[[ Records for this task open ]]

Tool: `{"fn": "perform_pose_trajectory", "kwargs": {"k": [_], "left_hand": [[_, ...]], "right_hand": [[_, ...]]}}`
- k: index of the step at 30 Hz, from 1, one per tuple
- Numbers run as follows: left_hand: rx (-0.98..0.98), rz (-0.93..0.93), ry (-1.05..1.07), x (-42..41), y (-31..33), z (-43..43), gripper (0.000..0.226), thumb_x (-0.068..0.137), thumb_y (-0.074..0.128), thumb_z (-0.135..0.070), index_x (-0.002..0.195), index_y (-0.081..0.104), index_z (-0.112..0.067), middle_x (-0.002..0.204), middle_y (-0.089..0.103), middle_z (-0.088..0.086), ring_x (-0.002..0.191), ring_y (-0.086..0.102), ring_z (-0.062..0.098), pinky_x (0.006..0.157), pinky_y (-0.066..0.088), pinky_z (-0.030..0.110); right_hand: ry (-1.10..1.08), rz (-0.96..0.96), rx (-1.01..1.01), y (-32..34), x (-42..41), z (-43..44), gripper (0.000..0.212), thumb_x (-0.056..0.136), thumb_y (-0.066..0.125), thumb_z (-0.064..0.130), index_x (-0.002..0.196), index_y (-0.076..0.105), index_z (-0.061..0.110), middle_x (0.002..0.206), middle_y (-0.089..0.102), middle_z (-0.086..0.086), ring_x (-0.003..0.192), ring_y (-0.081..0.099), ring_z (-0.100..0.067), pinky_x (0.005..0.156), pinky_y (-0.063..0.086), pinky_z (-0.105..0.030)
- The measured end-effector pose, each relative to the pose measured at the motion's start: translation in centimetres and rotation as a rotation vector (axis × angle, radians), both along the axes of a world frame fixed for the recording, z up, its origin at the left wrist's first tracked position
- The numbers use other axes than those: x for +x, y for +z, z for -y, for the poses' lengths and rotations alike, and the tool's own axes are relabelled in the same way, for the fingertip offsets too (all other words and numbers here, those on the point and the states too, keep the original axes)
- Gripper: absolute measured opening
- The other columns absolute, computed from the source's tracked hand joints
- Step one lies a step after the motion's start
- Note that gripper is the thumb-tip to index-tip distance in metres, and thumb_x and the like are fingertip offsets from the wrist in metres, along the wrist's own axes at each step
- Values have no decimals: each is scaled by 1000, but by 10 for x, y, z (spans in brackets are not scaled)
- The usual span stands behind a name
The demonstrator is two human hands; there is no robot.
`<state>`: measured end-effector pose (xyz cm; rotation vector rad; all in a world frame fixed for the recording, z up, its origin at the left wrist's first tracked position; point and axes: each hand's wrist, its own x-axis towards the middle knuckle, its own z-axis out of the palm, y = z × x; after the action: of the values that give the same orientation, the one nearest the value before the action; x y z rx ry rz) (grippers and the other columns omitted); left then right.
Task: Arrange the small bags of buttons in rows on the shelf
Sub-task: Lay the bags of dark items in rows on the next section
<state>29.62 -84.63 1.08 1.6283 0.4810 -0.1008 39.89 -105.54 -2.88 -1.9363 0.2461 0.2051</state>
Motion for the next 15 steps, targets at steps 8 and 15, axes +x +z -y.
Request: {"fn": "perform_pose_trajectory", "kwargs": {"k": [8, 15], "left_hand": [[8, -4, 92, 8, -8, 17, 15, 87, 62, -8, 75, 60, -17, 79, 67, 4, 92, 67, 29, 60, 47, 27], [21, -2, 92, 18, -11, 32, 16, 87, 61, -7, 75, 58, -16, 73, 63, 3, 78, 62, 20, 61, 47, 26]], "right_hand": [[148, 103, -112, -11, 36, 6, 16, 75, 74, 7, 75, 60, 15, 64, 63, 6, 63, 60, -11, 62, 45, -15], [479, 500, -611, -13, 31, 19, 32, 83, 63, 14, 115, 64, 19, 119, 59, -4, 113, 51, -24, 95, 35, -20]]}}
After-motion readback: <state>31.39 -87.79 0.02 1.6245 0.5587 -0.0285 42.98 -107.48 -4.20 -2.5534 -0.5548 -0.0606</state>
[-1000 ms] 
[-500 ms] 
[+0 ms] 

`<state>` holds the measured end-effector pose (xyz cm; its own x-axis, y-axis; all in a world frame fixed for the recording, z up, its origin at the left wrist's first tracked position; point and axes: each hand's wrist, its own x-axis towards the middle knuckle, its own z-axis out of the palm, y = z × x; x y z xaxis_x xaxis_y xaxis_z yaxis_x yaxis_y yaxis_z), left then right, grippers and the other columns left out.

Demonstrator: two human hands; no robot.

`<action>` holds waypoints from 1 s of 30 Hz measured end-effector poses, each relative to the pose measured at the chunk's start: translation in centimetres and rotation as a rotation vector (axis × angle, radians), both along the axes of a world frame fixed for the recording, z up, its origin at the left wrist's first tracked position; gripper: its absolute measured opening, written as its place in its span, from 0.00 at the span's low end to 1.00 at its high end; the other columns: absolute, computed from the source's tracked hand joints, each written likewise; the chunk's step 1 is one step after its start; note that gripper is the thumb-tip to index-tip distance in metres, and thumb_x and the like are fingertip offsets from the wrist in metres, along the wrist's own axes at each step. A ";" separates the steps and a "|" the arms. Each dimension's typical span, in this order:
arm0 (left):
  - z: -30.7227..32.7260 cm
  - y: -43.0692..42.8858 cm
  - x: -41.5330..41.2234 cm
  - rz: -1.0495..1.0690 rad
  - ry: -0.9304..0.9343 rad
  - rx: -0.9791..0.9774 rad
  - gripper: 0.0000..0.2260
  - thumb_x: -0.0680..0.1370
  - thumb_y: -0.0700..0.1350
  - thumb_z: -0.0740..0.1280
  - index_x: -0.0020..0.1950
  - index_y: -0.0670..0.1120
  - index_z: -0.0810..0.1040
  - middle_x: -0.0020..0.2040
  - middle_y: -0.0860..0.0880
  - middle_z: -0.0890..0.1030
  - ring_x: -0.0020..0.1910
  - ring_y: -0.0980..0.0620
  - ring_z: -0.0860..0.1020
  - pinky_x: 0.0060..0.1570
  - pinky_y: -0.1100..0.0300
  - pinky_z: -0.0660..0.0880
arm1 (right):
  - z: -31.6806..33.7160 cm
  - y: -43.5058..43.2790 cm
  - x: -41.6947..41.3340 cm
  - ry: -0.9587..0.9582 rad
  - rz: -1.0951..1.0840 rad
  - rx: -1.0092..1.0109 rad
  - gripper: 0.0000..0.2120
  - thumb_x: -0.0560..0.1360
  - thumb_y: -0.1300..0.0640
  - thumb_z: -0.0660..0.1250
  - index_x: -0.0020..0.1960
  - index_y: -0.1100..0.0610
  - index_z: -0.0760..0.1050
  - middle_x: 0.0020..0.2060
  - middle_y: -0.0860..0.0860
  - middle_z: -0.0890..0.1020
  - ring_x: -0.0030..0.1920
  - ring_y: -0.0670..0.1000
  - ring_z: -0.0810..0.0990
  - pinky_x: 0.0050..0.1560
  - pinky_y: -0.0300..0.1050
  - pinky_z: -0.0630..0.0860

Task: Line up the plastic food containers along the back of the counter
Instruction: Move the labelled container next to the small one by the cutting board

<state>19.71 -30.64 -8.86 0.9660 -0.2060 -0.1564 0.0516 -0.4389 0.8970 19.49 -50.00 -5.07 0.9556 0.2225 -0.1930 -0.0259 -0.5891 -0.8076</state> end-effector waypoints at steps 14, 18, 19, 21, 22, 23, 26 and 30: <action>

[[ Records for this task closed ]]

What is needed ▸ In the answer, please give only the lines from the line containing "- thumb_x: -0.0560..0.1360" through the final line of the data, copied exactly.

Result of this task ▸
  - thumb_x: -0.0560..0.1360
  - thumb_y: -0.1300..0.0640
  - thumb_z: -0.0660..0.1250
  - index_x: -0.0020..0.1960
  - index_y: -0.1100..0.0610
  - index_z: -0.0760..0.1050
  - middle_x: 0.0020..0.2060
  - middle_y: -0.0860..0.0860
  - middle_z: -0.0890..0.1020
  - ring_x: -0.0030..0.1920
  - ring_y: -0.0670..0.1000
  - ring_z: -0.0810..0.0990
  - pinky_x: 0.0050..0.1560
  - pinky_y: -0.0300..0.1050
  - pinky_z: -0.0630..0.0860

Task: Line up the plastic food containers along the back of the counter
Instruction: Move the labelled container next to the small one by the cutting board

<state>19.71 -30.64 -8.86 0.9660 -0.2060 -0.1564 0.0516 -0.4389 0.8970 19.49 -50.00 -5.07 0.9556 0.2225 -0.1930 -0.0259 -0.5891 -0.8076</state> end-effector waypoints at steps 14, 18, 19, 21, 22, 23, 26 and 30: <action>

The given output is the complete response.